If you’re an intensive leader of an expansive organization or group, you have some unique challenges.
The biggest one is hooked to the most ancient part of their brains:
You are likely to scare them.
Your fast pace and intuitive leaps are likely to leave them feeling surprised and unprepared, and they don’t respond to surprises with excitement and engagement.
They respond with fear.
That fear is likely to generate resistance: contractions, skepticism, anger, and their own expansive brand of stubbornness. They are likely to turn to rules, regulations, and rigidity to help them feel safe.
That’s likely to make you feel frustrated, but worse, unheard and misunderstood.
You’re likely to double down and dig in, explaining in more detail why your idea is awesome.
They will respond with more fear.
None of this is good for anyone, and it’s not good for progress or innovation either.
In the end, it can damage relationships and the trust necessary for leadership.
So what can you do?
1. Establish a buffer between you and the rank and file. This is for your sake as much as it is for theirs. Get together an executive team, board of advisors, Mastermind, or crew of smart friends. When you have a great idea, go to them first. There should be one high tolerance expansive (an expansive who likes hanging out in intensive spaces) in the group. Get them to help you strategize about your announcement. Think of it as a pitch, because if the organization isn’t on board it doesn’t really matter how perfect the plan is.
2. Backlab. My mom used to talk about scientists who invented methodologies and data to fit the results they wanted as “backlabbing”. In science, terrible idea. In intensive leadership strategy? If you have expansives, it’s one of the only ways to get things done.
You know this thing has to happen intuitively. You can feel it. It is so strong the idea feels perfect and irrefutable. Only you know they’re going to resist, argue, have doubts. Figure out what the doubts are likely to be and figure out why your idea is logical (key word logic) in the face of those doubts.
Explain your idea as if you arrived at it by deduction and ordered thinking. Start with what you intuit to be true and work your way backwards into the reasoning that an expansive person would use to get there. Lead them through that process, down that smooth path.
(not the series of rock-hopping intuitive leaps you took. They will just twist an ankle and blame you.)
3. Get a few leaderly expansives on board and get them to back you up when you share your idea with the larger group. It is likely that your organization is already a little skeptical of you and all the slightly uneasy excitement you bring. If they see someone else that they trust, whom they feel understands them, saying it’s ok, they will likely feel less threatened. Threat response down, creative and open thinking up.

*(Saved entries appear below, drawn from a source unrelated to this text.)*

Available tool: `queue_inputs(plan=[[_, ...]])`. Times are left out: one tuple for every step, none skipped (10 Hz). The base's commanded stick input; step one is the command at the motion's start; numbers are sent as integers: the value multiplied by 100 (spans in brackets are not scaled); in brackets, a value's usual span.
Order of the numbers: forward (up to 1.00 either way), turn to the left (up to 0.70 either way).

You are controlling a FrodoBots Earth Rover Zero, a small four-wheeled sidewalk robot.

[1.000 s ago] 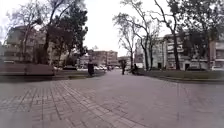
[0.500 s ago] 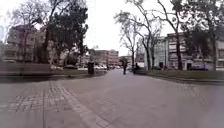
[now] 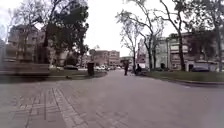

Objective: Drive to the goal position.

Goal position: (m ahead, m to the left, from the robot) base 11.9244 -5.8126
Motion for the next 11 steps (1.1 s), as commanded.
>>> queue_inputs(plan=[[70,0],[70,0],[70,0],[70,0],[70,0],[70,0],[70,0],[70,0],[70,0],[70,0],[70,0]])
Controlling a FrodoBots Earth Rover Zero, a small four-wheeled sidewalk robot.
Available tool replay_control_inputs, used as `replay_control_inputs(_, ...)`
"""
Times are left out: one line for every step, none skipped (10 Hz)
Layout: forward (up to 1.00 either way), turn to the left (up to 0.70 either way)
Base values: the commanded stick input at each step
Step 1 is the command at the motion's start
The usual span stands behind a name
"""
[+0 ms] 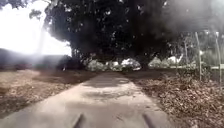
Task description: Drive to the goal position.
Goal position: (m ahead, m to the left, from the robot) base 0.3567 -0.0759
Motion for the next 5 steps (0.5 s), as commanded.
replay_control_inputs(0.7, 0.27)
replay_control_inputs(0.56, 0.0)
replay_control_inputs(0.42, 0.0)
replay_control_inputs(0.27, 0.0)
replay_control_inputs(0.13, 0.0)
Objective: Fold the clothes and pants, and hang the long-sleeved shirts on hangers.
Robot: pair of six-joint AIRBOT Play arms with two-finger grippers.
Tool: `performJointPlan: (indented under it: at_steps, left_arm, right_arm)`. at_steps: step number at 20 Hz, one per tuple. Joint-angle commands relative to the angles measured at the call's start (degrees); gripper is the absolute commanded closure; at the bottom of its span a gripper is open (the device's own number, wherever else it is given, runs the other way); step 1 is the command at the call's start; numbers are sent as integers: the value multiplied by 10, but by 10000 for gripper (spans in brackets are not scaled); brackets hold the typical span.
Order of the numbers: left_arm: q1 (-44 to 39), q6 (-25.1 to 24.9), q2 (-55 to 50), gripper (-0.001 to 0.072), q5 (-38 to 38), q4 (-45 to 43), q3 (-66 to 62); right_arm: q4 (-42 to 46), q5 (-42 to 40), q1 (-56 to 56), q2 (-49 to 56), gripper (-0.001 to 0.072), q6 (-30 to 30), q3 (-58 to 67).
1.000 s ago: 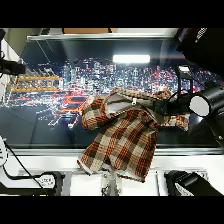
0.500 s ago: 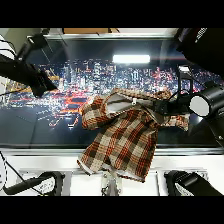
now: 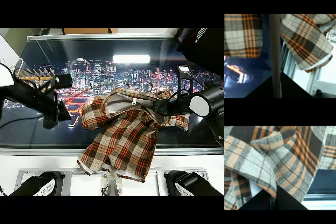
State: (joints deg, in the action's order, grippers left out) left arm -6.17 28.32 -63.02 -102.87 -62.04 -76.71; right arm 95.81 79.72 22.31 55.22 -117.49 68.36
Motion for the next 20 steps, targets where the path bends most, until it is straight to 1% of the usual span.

4. Create predictability and routine as often as possible. Send out announcements on a schedule. Be available on a schedule if you can. Give people some warning when a change is coming. You might be impatient but they need a chance to prepare. Give them consistent, positive feedback. Allow some buffer time between upheavals. Assume any change is an upheaval.
5. Recruit a high tolerance expansive to be your assistant. I cannot say this loudly enough. Listen to their suggestions. Get them to help you with consistent and longitudinal follow through. You will be tempted to hire an intensive, because they “get” you. Don’t. (See rule number 7)
6. Keep yourself busy while the system absorbs changes. Announce something for six weeks out, then give them time to adjust. Meanwhile, go work on something that will keep you busy.
7. Remember they love you (and you love them). Figure out what their love language is and try to speak it as often as possible, reminding yourself what to look for in their signs of love.
7. Finally, and very important: get your need for recognition and celebration of your intensiveness met elsewhere. An expansive company is always going to be a little nervous about you even if they love you. Make sure you have a group of colleagues or friends who can celebrate you and your brilliance (you are brilliant) without hesitation or reserve. In other words, find or make a place that’s full of intensives. Soak it in and return it in kind. Be joyful! Be excited! Be all the way you! …and then figure out what’s going to work best for your people AND you, and bring that to work.